Nicolas Mayer-Rossignol ne pouvant pas faire une réunion publique en Basse-Normandie (pour des questions élémentaires de décence tant que le réunificateur normand Beauvais sera officiellement en poste) et n'ayant pas encore eu l'occasion d'en faire dans la grande vile portuaire rebelle à la Fabiusie, à savoir Le Havre. Ce sera chose faite ce soir !

En attendant cette réunion du Havre qui devrait marquer un tournant qualitatif dans le débat public régional non sans oublier que nos amis géographes du collectif des QUINZE organisent une nouvelle réunion ce soir à ROUEN (18h00 amphi 150 faculté de droit sur le thème central du développement économique régional), Nicolas Mayer-Rossignol défend dans les pages de Paris Normandie (oublions Ouest-France...) sa vision de la future Normandie qu'en toute objectivité nous ne pouvons que partager !


 

http://www.paris-normandie.fr/detail_article/articles/2528891/actualites+politique+regionales-2015/une-region-stratege#.VN4cNCxZJCQ

Politique. Nicolas Mayer-Rossignol défendra ce soir ses projets pour la grande Normandie. Et le rôle déterminant du Havre.

 

Au Havre, Nicolas Mayer-Rossignol défend une Région stratège
Nicolas Mayer-Rossignol :« La Normandie doit être faite par les Normands »

Le président PS de la Région Haute-Normandie vient expliquer et débattre des enjeux de la fusion des deux Régions. Interview.

Quel va être le calendrier de la fusion de la Haute et de la Basse-Normandie?

« La grande Normandie verra le jour au 1er janvier 2016 suite à la loi votée en décembre. Le Conseil constitutionnel l’a validée en janvier. Nous n’avons pas attendu la loi pour avancer. Il y a près d’un an, nous avions lancé avec Laurent Beauvais (NDLR : le président PS de la Région Basse-Normandie) un certain nombre de choses. En particulier la saisine du Conseil économique, social et environnemental, l’ouverture d’un site Internet de débat www.normandie2016.fr et une série de réunions publiques, dont celle que je tiens au Havre ce soir. C’est la quinzième en ce qui me concerne. La Normandie est faite pour les Normands. Elle doit être faite par les Normands et c’est le sens de ces rencontres. »

Concrètement, comment les deux Régions collaborent-elles déjà?

« Nous avons déjà beaucoup de politiques en commun : énergies marines renouvelables, tourisme, soutien à nos PME sur les salons à l’international, festival Normandie Impressionniste... Pour 2016, nous préparons d’ores et déjà un budget commun, nous travaillons sur l’harmonisation financière, administrative et informatique. »
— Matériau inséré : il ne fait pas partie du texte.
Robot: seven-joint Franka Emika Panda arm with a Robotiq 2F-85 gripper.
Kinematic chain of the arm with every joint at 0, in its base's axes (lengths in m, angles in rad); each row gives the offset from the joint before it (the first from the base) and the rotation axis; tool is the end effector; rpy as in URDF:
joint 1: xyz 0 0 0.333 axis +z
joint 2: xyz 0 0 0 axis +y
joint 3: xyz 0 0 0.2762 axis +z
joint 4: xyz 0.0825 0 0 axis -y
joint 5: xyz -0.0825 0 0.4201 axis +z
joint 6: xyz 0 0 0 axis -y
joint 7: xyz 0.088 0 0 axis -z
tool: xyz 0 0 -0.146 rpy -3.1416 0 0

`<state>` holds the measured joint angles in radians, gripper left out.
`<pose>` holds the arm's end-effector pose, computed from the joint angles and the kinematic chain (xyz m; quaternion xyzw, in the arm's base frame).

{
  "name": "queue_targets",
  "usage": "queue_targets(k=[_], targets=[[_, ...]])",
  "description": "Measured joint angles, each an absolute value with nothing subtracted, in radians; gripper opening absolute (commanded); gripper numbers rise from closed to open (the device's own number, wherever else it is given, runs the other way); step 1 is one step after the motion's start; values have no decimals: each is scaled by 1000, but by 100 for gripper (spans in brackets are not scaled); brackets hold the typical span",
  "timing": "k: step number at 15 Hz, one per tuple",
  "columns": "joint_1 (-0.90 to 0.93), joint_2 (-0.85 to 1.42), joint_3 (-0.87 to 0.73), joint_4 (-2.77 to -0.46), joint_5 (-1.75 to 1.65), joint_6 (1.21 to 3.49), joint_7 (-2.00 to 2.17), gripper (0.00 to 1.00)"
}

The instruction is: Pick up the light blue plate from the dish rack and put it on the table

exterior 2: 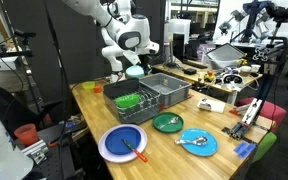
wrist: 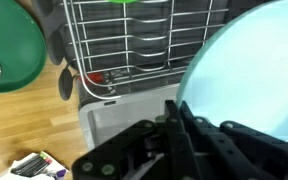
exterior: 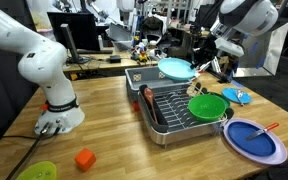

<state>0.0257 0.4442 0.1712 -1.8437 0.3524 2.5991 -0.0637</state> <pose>0.6805 0.1323 0.2252 -0.9772 0.0207 -0.1414 0.1571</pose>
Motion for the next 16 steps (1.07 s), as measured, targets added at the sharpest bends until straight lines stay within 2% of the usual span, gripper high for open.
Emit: queue_targets(k=[11, 12, 16], targets=[[9, 304, 179, -2273, 664, 3045, 62, 1], [12, 280, 182, -2307, 678, 3078, 69, 6], [15, 277, 181, -2314, 677, 3082, 69, 6]])
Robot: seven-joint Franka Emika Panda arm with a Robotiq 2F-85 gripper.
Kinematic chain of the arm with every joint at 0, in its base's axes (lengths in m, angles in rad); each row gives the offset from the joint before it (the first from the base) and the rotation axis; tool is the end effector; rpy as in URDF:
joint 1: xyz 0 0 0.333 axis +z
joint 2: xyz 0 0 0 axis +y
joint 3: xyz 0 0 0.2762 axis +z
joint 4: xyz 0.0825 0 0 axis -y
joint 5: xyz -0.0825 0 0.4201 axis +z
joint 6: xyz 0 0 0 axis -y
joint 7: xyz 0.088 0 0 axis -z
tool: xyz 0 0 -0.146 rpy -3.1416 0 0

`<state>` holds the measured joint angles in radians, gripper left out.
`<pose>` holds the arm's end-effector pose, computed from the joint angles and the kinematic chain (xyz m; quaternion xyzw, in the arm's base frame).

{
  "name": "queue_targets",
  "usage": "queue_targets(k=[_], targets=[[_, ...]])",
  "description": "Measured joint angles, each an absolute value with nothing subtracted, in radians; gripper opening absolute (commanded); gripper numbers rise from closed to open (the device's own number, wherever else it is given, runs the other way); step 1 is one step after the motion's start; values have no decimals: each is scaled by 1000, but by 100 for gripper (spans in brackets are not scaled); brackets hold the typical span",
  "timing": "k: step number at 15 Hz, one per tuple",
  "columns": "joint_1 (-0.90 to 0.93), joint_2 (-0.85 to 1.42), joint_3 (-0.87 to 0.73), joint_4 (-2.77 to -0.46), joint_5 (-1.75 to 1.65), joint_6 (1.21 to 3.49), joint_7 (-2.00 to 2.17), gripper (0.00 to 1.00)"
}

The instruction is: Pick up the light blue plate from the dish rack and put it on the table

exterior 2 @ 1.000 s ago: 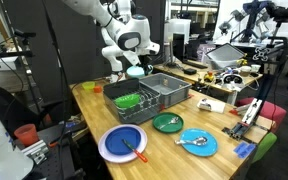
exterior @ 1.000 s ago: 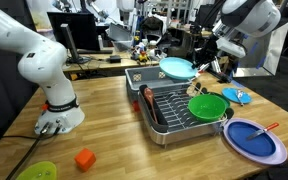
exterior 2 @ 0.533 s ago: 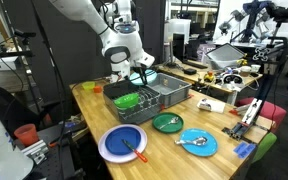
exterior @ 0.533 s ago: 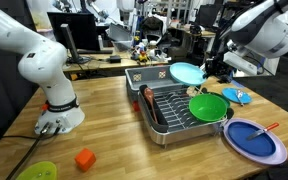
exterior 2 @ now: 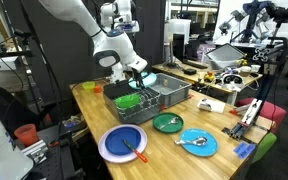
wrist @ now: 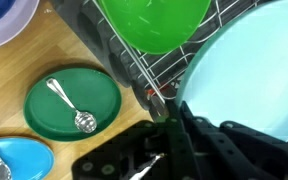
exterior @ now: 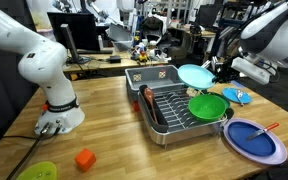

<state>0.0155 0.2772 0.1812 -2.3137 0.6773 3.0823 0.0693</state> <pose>0.5748 0.0683 0.1652 -0.9294 0.2667 -0.2057 0.1508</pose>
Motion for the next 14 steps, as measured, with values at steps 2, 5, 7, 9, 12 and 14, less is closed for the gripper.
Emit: queue_targets(k=[2, 5, 7, 9, 12, 14], targets=[[15, 278, 181, -2313, 677, 3082, 69, 6], [15, 278, 181, -2313, 677, 3082, 69, 6], [15, 278, 181, -2313, 677, 3082, 69, 1], [15, 278, 179, -2313, 677, 3082, 71, 1], [6, 278, 150, -2318, 682, 3082, 100, 1], [-12, 279, 121, -2326, 698, 3082, 120, 1]])
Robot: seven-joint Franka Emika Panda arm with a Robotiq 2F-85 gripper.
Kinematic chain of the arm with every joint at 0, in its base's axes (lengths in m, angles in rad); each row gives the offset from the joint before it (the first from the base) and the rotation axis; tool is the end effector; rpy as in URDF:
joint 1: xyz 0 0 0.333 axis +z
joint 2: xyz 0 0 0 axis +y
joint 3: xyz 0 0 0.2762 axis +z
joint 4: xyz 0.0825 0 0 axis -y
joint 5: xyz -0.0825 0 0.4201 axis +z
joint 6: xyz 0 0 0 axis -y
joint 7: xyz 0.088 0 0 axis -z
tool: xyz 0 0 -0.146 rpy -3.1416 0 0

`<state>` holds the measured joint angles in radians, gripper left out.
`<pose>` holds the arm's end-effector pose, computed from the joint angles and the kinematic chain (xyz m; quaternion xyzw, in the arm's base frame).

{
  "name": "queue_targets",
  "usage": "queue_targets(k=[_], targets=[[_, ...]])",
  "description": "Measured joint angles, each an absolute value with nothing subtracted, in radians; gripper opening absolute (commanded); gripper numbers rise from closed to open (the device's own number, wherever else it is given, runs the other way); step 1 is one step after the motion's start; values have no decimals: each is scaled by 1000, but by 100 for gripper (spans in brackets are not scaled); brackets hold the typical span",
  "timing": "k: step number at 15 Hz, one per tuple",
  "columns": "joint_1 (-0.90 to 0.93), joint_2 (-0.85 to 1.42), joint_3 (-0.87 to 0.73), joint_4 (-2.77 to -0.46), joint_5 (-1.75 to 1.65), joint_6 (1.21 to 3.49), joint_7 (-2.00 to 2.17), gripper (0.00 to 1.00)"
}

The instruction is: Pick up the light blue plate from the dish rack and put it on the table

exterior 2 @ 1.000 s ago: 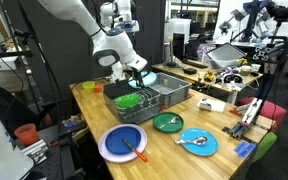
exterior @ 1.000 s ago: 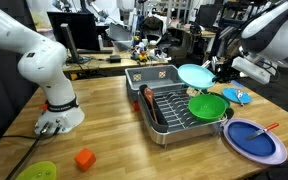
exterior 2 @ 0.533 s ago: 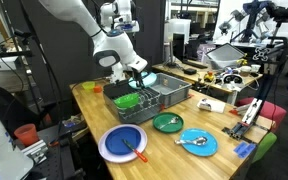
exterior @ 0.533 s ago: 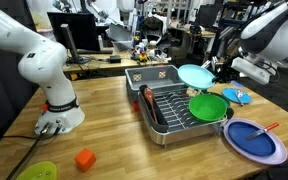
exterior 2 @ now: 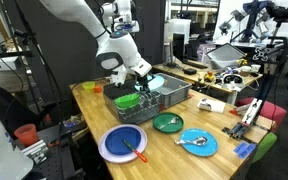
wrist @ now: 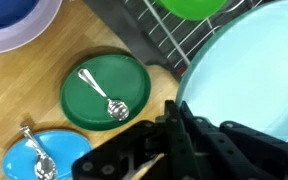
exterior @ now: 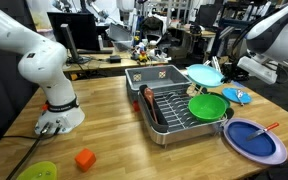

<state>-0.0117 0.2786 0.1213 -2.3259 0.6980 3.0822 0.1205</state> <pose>0.5724 0.0150 0.1580 -0.9084 0.3375 -0.2033 0.1397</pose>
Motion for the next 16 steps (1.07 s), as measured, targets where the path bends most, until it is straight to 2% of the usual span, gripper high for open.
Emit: queue_targets(k=[9, 10, 16], targets=[[-66, 289, -88, -2416, 720, 3085, 301, 1], [-67, 296, -106, -2423, 720, 3091, 332, 6], [-55, 318, -126, -2432, 720, 3136, 410, 6]])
Avez-vous défini les grands projets portés par la nouvelle Région?

« Oui. Nous en avons lancé sept. Je vais prendre un exemple qui touche Le Havre avec la politique de soutien à l’éolien en mer. C’est un grand atout pour la Normandie. En mars prochain, nous serons ensemble avec Laurent Beauvais pour porter la Normandie au Salon européen des énergies renouvelables, à Copenhague, au Danemark. »

Budget commun, rapprochement administratif... Peut-on s’attendre à des économies?

« Sans faire de démagogie sur le sujet, des économies d’échelle peuvent et vont être faites. Nous avons lancé un groupement de commandes commun pour l’achat d’électricité pour l’ensemble des lycées publics normands (80 en Haute-Normandie, 153 en Basse-Normandie). L’effet de volume permettra de dégager des économies significatives. Et cela peut se décliner dans d’autres domaines, tout en respectant le service public de proximité. »

Les compétences dévolues à la nouvelle Région vont-elles évoluer?

« Je ne suis pas partisan d’une Région qui s’occuperait de tout. Il ne faut pas substituer à l’État jacobin une Région jacobine. La Région doit être renforcée sur quelques compétences clés : le soutien à l’économie, aux PME, à l’innovation, la formation professionnelle, l’aménagement du territoire et les grandes infrastructures (ferroviaires, fluviales, routières et numériques) dans le cadre des contrats de plan avec l’État. »

Et au-delà de l’économie?

« Je pense également au rayonnement, aux grands événements culturels et sportifs. C’est pour cette raison que la Région a rejoint le Groupement d’intérêt public qui prépare Le Havre 2017, 500e anniversaire de la création de la ville. Notre collectivité soutient par ailleurs avec le Département le passage du Tour de France, qui traversera la Seine-Maritime le 9 juillet jusqu’au Havre. La Région se doit d’être une collectivité stratège. Son rôle est de préparer l’avenir du territoire. »

Rouen et Caen revendiquent la capitale de la grande Normandie. Et LeHavre?

« Ceux qui résument le projet normand à la capitale font une erreur. La métropole de Rouen, c’est 500 000 habitants. Celle du Havre 240 000 et autant pour Caen. La Normandie, c’est 3,3 millions d’habitants. Beaucoup ne vivent dans aucune de ces trois villes. J’ajoute que la loi ne parle pas de capitale, mais de chef-lieu. Et Le Havre, chacun connaît ses atouts. C’est le premier port français pour les conteneurs, une force industrielle considérable, qui jouera un rôle déterminant dans la future Région. »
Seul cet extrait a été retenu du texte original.